National Institute of Cancer Research, National Health Research Institutes, No.367, Sheng-Li Rd., North Dist., 70456, Tainan, Taiwan.
Curr Treat Options Oncol. 2019 Feb 18;20(3):22. doi: 10.1007/s11864-019-0622-9.
Melanoma is the deadliest form of skin cancer worldwide. The rising melanoma incidence and mortality, along with its high propensity for metastasis highlights the urgency to identify more effective therapeutic targets. Approximately, one half of advanced melanoma bears a mutation in the BRAF gene that makes BRAF as an important therapeutic target. Significant clinical benefit is associated with BRAF and MEK inhibitors (MAPKi) on targeting patients with BRAF V600 mutations. However, the frequent and rapid development of acquired resistance still is the major challenge facing the melanoma. Several mechanisms by which melanoma passes the inhibitory effects of MAPKi have been characterized and clinically translated, but additional alternations of genetic and epigenetic regulators outside of MAPK and/or AKT networks occurs in a quarter of patients with acquired MAPKi resistance.

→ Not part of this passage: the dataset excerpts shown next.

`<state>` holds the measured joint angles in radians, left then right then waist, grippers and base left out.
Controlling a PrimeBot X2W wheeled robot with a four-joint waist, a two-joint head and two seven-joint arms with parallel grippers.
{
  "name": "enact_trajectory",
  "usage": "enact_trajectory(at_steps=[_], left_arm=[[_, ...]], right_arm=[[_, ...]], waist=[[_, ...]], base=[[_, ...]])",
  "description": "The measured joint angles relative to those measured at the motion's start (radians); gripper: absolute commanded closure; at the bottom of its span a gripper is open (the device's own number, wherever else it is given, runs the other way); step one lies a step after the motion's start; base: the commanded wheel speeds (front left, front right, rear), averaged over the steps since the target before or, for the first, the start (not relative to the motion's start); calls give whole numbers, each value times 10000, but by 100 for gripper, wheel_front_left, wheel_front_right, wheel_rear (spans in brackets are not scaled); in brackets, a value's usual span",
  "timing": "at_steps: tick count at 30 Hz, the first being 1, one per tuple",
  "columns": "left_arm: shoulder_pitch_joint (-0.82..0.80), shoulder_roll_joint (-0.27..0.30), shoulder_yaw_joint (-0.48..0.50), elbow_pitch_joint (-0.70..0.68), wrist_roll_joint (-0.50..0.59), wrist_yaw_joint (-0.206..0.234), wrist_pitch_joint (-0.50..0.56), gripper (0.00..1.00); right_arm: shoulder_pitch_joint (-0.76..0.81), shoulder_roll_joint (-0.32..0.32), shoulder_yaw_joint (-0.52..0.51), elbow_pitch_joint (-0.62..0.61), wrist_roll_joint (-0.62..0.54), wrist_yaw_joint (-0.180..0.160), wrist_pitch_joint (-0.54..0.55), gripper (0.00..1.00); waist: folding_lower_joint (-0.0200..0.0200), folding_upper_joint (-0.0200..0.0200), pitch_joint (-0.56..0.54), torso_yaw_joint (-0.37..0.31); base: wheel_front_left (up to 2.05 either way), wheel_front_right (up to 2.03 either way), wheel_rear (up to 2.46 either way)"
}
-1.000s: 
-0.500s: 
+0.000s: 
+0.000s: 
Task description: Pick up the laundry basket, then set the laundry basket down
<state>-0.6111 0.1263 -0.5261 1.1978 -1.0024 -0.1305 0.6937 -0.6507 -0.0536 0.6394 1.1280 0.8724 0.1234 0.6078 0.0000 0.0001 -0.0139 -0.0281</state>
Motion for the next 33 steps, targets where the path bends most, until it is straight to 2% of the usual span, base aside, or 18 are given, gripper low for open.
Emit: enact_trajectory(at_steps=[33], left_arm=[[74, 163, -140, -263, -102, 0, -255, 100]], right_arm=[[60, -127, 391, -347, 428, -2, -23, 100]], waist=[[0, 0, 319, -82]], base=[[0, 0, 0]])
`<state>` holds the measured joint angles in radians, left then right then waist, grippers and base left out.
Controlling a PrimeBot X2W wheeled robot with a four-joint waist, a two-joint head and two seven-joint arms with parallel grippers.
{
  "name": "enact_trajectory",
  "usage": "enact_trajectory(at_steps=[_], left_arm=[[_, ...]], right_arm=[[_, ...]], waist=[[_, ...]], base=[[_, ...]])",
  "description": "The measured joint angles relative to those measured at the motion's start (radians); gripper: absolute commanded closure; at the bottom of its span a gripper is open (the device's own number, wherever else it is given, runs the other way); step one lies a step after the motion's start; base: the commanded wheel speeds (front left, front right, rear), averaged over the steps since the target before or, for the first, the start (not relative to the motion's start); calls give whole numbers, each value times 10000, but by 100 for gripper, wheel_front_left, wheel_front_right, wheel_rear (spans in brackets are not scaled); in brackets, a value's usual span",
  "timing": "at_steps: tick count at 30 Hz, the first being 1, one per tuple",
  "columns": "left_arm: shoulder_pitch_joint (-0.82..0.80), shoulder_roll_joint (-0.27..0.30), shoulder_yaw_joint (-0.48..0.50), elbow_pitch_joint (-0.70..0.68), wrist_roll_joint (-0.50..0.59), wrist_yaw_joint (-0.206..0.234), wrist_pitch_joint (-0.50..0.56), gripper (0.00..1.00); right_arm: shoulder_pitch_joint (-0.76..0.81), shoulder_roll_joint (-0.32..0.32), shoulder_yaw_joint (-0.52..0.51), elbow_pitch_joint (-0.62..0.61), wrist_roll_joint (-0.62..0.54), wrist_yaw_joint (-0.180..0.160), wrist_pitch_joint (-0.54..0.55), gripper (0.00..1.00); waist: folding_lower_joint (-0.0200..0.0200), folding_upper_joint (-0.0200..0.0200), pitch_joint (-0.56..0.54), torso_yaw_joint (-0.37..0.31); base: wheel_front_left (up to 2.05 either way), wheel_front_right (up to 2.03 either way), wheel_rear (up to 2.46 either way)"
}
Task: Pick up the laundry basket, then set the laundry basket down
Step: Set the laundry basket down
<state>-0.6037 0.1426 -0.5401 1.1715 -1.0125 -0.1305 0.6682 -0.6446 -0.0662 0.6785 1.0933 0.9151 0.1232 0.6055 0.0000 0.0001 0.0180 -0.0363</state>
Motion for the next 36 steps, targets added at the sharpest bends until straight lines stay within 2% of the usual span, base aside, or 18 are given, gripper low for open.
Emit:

These studies implicate that targeting signaling networks external MAPK or AKT pathways is critical. In this review, we will focus on two approaches that are under evaluating for targeting melanoma: (1) against genome instability by p53 network restoration and (2) disrupt cancer proteome by chaperone inhibition.
黑色素瘤是全球致死率最高的皮肤癌。黑色素瘤发病率和死亡率不断上升,且极易转移,这凸显出寻找更有效治疗靶点的紧迫性。大约一半的晚期黑色素瘤患者的 BRAF 基因发生突变,使 BRAF 成为一个重要的治疗靶点。针对携带 BRAF V600 突变的患者,BRAF 和 MEK 抑制剂(MAPKi)可显著提高临床获益。然而,获得性耐药的频繁和快速发展仍然是黑色素瘤面临的主要挑战。已经有几种机制被证实可以使黑色素瘤逃避 MAPKi 的抑制作用,并在临床上得到了转化,但在四分之一的获得性 MAPKi 耐药患者中,除了 MAPK 和/或 AKT 网络之外,还存在其他遗传和表观遗传调节因子的改变。这些研究表明,靶向 MAPK 或 AKT 通路以外的信号转导网络至关重要。在这篇综述中,我们将重点介绍两种正在评估用于治疗黑色素瘤的方法:(1)通过 p53 网络恢复来对抗基因组不稳定性,(2)通过伴侣蛋白抑制来破坏癌症蛋白质组。